TASK REQUIREMENTS = Please find all lines in the data that hold the string "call" and copy them.

[MATERIAL PROVIDED — start]

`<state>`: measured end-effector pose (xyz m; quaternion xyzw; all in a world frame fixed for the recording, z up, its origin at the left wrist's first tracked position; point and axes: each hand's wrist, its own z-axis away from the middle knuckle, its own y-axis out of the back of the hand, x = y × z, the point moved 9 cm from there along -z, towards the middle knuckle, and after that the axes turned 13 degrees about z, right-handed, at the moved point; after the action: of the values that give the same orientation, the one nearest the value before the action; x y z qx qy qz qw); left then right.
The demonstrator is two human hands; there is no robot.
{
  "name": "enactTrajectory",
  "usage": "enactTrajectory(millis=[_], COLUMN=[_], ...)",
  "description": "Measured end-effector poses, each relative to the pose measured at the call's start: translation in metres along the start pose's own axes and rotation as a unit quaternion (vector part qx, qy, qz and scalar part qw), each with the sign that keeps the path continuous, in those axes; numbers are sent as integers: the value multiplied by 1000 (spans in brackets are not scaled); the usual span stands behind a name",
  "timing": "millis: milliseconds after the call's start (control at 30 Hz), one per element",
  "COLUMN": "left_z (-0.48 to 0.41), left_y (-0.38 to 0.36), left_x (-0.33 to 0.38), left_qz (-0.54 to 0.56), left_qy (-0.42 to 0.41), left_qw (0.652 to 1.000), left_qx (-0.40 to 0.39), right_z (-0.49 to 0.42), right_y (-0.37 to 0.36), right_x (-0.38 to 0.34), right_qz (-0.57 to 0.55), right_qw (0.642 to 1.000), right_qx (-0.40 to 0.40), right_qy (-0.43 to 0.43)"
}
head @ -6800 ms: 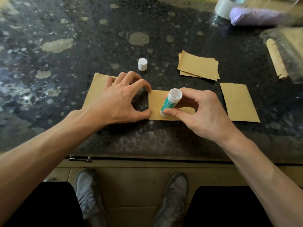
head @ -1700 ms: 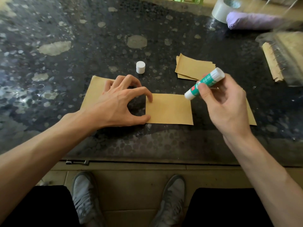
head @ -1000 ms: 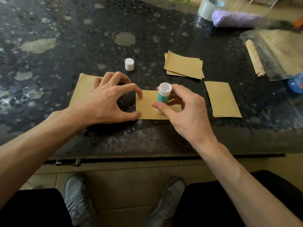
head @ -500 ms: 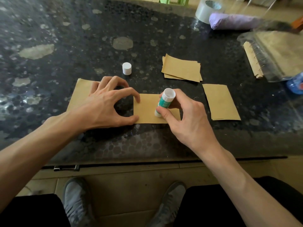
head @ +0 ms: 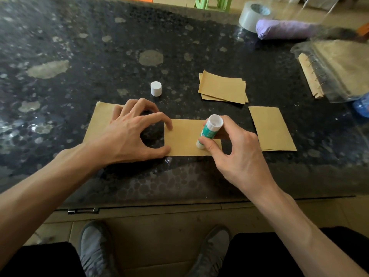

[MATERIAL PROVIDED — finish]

EXERCISE OUTPUT =
  "description": "Measured end-effector poses, each relative to the pose measured at the call's start: translation in metres along the start pose's own axes and rotation as a unit quaternion (vector part qx, qy, qz and scalar part qw), each with the sign that keeps the path continuous, in those axes; numbers are sent as integers: the value multiplied by 1000 (spans in brackets are not scaled); the usual span stands behind a name",
  "timing": "millis: milliseconds after the call's start (control at 30 Hz), one per element",

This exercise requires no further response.